UPI IP and Interface Selection

As OpenShift is deployed in increasingly complex networking environments, we have gotten many requests for more control over which interface is used for the primary node IP. We provided a basic mechanism for this with [KUBELET_NODEIP_HINT](openshift/machine-config-operator#2888) but as users have started to exercise that some significant limitations have come to light.
cybertron · Jul 8, 2022 · a4768e5 · a4768e5
1 parent 1bf47e8
commit a4768e5
Showing 1 changed file with 302 additions and 0 deletions.
diff --git a/enhancements/network/ip-interface-selection.yaml b/enhancements/network/ip-interface-selection.yaml
@@ -0,0 +1,302 @@
+---
+title: ip-interface-selection
+authors:
+  - @cybertron
+reviewers:
+  - @jcaamano
+  - @tsorya
+approvers:
+  - TBD
+api-approvers:
+  - "None"
+creation-date: 2022-07-07
+last-updated: 2022-07-07
+tracking-link: # link to the tracking ticket (for example: Jira Feature or Epic ticket) that corresponds to this enhancement
+  - TBD
+see-also:
+  - https://github.com/openshift/baremetal-runtimecfg/issues/119
+replaces:
+superseded-by:
+---
+
+# IP and Interface Selection
+
+## Summary
+
+As OpenShift is deployed in increasingly complex networking environments, we
+have gotten many requests for more control over which interface is used for
+the primary node IP. We provided a basic mechanism for this with
+[KUBELET_NODEIP_HINT](https://github.com/openshift/machine-config-operator/pull/2888)

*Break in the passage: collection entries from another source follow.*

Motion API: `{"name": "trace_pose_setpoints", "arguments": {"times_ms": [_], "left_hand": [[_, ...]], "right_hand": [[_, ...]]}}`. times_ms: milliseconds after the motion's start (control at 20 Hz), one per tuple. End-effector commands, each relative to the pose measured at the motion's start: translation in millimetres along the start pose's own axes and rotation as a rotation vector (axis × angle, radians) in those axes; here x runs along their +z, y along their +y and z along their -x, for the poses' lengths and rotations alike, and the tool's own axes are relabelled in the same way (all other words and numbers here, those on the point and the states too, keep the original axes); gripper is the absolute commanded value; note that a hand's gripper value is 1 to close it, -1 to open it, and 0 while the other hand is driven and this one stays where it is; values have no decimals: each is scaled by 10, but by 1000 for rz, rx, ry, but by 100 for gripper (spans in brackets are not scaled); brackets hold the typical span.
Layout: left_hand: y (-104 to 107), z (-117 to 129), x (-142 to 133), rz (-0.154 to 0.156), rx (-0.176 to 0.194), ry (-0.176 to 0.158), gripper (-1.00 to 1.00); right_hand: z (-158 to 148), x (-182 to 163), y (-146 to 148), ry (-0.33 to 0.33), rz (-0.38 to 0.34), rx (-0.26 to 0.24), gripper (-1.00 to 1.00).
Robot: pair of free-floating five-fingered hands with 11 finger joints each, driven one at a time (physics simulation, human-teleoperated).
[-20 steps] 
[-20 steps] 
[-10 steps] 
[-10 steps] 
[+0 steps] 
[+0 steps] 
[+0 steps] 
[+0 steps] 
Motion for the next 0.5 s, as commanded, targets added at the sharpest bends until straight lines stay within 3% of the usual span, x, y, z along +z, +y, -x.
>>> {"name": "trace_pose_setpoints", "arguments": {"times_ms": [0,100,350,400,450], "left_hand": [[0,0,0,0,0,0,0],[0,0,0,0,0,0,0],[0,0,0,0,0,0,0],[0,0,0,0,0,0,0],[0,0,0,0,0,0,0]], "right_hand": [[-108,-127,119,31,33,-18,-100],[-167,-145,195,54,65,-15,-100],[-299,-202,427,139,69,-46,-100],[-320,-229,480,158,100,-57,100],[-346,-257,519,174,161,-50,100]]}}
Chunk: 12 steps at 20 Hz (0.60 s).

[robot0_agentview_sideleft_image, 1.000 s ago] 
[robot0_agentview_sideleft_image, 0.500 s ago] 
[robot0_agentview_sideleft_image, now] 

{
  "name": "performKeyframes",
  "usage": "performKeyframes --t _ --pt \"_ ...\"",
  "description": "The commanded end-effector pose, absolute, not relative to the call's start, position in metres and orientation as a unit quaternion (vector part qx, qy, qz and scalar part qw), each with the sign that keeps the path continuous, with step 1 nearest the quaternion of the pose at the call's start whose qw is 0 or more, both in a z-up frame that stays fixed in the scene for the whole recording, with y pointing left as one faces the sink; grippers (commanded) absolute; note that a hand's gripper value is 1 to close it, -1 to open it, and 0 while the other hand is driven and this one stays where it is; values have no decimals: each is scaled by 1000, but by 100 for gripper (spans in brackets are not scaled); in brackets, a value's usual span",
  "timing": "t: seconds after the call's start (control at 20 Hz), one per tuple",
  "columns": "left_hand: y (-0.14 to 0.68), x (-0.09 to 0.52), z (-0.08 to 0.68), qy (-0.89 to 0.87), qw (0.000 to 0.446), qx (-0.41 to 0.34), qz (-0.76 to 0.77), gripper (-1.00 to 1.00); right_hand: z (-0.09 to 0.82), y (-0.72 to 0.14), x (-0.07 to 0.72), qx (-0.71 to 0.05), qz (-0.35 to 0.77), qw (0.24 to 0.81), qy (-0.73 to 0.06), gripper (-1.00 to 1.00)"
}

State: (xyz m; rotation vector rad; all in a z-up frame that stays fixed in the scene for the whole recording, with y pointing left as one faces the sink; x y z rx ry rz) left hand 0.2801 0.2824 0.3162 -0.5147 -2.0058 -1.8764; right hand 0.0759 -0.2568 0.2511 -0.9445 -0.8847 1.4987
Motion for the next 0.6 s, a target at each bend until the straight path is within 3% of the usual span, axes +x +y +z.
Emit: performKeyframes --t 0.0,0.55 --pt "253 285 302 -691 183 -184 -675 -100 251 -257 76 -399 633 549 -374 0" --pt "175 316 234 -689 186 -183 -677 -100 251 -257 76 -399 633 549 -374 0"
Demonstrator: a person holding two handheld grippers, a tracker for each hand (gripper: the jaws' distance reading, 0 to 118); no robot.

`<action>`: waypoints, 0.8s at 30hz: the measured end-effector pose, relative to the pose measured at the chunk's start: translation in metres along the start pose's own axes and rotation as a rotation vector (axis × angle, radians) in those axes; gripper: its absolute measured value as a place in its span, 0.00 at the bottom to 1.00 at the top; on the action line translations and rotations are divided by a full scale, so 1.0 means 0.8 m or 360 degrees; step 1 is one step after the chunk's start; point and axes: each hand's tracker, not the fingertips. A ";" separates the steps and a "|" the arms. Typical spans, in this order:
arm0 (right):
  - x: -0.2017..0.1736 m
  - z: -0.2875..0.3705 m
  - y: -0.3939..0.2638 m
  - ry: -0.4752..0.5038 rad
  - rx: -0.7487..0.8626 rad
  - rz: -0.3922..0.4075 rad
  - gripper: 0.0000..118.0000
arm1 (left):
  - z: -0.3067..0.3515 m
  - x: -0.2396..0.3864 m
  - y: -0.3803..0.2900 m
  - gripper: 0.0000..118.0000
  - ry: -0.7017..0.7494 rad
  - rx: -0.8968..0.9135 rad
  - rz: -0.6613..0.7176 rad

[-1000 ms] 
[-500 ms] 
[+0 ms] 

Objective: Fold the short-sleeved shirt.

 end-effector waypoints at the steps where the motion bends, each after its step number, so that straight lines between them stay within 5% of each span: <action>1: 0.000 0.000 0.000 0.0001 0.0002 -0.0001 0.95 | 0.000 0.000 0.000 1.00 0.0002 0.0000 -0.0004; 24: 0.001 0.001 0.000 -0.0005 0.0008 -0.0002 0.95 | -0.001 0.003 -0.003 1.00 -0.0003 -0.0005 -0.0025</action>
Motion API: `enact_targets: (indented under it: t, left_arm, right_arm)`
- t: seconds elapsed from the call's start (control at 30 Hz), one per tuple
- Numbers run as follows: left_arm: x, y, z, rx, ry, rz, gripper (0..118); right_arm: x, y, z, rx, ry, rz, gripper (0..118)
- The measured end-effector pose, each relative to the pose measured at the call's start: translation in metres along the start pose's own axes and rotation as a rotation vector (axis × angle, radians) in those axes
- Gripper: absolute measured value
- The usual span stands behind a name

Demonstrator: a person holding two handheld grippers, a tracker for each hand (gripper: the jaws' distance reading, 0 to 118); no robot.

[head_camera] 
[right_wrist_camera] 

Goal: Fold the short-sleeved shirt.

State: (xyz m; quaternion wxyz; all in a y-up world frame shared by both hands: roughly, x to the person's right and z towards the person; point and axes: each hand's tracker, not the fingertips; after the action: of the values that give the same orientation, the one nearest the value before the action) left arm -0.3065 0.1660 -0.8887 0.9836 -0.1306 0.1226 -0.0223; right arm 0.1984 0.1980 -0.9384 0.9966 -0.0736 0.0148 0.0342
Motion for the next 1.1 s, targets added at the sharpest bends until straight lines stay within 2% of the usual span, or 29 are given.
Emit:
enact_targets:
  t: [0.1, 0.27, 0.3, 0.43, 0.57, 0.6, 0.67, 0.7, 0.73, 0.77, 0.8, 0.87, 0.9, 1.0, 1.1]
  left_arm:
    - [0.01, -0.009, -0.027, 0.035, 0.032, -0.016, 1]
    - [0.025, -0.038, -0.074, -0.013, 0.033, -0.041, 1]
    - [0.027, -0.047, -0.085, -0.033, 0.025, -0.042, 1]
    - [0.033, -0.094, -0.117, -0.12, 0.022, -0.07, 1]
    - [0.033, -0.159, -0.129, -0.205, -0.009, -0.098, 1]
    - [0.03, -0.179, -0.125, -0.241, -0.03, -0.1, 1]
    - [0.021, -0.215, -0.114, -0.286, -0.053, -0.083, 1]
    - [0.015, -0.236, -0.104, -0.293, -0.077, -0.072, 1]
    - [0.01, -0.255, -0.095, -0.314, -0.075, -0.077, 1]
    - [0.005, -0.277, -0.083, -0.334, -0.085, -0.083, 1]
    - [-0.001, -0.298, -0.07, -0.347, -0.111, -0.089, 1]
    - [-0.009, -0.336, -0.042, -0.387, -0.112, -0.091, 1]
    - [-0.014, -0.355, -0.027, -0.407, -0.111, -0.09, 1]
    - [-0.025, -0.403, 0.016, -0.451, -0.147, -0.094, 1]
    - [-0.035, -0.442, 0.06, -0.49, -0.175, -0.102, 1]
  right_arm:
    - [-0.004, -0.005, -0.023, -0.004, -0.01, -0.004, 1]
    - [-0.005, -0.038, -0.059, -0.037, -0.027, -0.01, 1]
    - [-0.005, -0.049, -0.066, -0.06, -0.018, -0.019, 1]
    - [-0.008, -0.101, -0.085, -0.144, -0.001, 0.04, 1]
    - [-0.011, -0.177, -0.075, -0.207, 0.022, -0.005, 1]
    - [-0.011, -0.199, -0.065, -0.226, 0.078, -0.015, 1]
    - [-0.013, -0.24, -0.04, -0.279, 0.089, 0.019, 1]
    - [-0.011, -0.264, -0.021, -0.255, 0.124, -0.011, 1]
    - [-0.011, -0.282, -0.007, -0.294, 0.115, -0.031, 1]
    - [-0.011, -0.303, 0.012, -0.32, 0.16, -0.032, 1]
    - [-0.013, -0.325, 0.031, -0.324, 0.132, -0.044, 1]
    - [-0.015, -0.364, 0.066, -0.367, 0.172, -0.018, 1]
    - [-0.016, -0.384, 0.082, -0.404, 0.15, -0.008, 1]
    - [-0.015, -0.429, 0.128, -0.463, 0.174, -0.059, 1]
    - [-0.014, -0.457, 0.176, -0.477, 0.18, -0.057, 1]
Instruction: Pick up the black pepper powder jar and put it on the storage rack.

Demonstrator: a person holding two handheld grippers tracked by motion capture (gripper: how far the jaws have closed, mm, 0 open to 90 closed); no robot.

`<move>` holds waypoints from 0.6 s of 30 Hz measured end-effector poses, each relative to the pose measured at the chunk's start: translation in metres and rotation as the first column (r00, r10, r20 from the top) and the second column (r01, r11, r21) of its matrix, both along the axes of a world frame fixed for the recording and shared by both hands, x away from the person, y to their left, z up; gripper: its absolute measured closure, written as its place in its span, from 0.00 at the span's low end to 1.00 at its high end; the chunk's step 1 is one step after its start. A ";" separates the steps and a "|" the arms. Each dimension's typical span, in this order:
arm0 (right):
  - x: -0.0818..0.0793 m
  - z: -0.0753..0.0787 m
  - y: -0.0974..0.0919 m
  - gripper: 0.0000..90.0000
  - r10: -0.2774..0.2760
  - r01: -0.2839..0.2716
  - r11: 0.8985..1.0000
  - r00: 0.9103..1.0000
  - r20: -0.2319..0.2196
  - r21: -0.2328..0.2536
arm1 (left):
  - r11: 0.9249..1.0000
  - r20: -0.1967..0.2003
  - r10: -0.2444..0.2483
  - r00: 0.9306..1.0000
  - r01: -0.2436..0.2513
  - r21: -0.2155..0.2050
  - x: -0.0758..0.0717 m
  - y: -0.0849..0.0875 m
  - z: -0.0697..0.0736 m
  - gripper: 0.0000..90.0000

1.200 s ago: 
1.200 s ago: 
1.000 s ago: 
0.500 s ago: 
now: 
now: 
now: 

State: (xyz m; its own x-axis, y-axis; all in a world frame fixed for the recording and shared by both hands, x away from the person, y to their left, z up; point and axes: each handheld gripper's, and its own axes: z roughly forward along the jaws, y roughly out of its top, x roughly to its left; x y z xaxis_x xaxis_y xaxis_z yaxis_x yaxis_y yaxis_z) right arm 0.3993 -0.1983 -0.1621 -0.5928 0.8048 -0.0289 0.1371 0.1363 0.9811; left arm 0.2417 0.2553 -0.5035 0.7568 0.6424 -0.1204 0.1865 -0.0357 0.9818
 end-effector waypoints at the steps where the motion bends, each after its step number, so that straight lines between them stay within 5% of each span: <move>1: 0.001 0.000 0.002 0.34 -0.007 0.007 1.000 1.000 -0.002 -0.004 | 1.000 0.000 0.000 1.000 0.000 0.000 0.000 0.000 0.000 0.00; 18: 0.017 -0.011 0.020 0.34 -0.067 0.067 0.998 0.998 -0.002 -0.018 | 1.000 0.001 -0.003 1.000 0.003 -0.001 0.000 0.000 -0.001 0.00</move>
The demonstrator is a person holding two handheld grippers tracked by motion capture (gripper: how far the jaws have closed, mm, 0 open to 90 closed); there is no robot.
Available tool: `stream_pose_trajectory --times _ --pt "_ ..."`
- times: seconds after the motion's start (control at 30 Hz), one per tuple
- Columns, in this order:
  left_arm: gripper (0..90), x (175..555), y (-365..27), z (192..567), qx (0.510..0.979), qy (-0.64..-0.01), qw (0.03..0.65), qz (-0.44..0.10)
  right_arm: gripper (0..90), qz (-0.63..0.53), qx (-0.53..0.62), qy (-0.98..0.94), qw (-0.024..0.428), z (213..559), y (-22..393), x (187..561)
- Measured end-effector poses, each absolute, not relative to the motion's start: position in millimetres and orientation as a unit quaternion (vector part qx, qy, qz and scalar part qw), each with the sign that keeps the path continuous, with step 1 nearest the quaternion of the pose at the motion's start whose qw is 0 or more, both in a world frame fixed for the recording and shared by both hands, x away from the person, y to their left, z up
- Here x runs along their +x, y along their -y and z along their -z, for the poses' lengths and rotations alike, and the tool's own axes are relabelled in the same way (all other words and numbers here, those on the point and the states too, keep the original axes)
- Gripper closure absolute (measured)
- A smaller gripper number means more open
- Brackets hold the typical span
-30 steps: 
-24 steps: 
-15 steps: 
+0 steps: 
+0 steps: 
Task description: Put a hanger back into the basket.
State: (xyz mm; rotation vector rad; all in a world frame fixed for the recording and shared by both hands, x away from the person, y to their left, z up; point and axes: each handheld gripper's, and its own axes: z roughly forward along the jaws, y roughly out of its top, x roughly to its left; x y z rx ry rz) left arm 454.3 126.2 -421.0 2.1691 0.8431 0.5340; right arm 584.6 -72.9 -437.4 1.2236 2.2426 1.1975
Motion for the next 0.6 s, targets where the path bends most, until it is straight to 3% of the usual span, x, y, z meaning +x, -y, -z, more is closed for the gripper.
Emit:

+but as users have started to exercise that some significant limitations have
+come to light.
+
+## Motivation
+
+Some users want to have a great deal of control over how their network traffic
+is routed. Because we use the default route for interface and IP selection,
+in some cases they are not able to route traffic the way they want.
+
+### User Stories
+
+As a network administrator, I want cluster traffic to be on one NIC and the
+default route on a different NIC so external traffic is segregated from
+internal traffic.
+
+TODO: I'd like to get a more specific user story since I know we have a
+number of requests for this.
+
+### Goals
+
+Ensure that all host networked services on a node have consistent interface
+and IP selection.
+
+### Non-Goals
+
+Support for platforms other than UPI (None).
+
+Complete support for multiple nics, with full control over what traffic
+gets routed where. However, this work should be able to serve as the basis
+for a broader multi-nic feature so we should avoid designs that would limit
+future work in this area.
+
+## Proposal
+
+The following is a possibly incomplete list of places that we do IP/interface
+selection. Ideally these should all use a single mechanism to do that so they
+are all consistent with each other.
+
+- Node IP (Kubelet and CRIO)
+- configure-ovs
+- resolv-prepender
+- Keepalived
+- Etcd
+
+In some cases (local DNS) it may not matter if the IP selected is consistent
+with the other cases, but Node IP, configure-ovs, and Keepalived all need to
+match because their functionality depends on it. I'm less familiar with the
+requirements for Etcd, but it seems likely that should match as well. In
+general, it seems best if all IP selection logic comes from one place, whether
+it's strictly required or not.
+
+### Workflow Description
+
+At deployment time the cluster administrator will include a manifest that sets
+KUBELET_NODEIP_HINT appropriately. The nodeip-configuration service (which
+will now be set as a dependency for all other services that need IP/interface
+selection) will use that value to determine the desired IP and interface for
+all services on the node. It will write the results of this selection to a
+well-known location which the other services will consume. This way, we don't
+need to duplicate the selection logic to multiple places. It will happen once
+and be reused as necessary.
+
+#### Example
+
+- resolv-prepender has to run before any other node ip selection can take
+  place. Without resolv.conf populated the nodeip-configuration service cannot
+  pull the runtimecfg image.
+  - Note: This is not relevant for plain UPI deployments, but there are some
+    deployment mechanisms that use the IPI-style resolv.conf management. Since
+    this is not present in all deployments, we will likely need to leave this
+    as it is today. The prepender script uses the runtimecfg node-ip logic,
+    so although it won't be able to consume the output of nodeip-configuration
+    there won't be any duplicate logic either.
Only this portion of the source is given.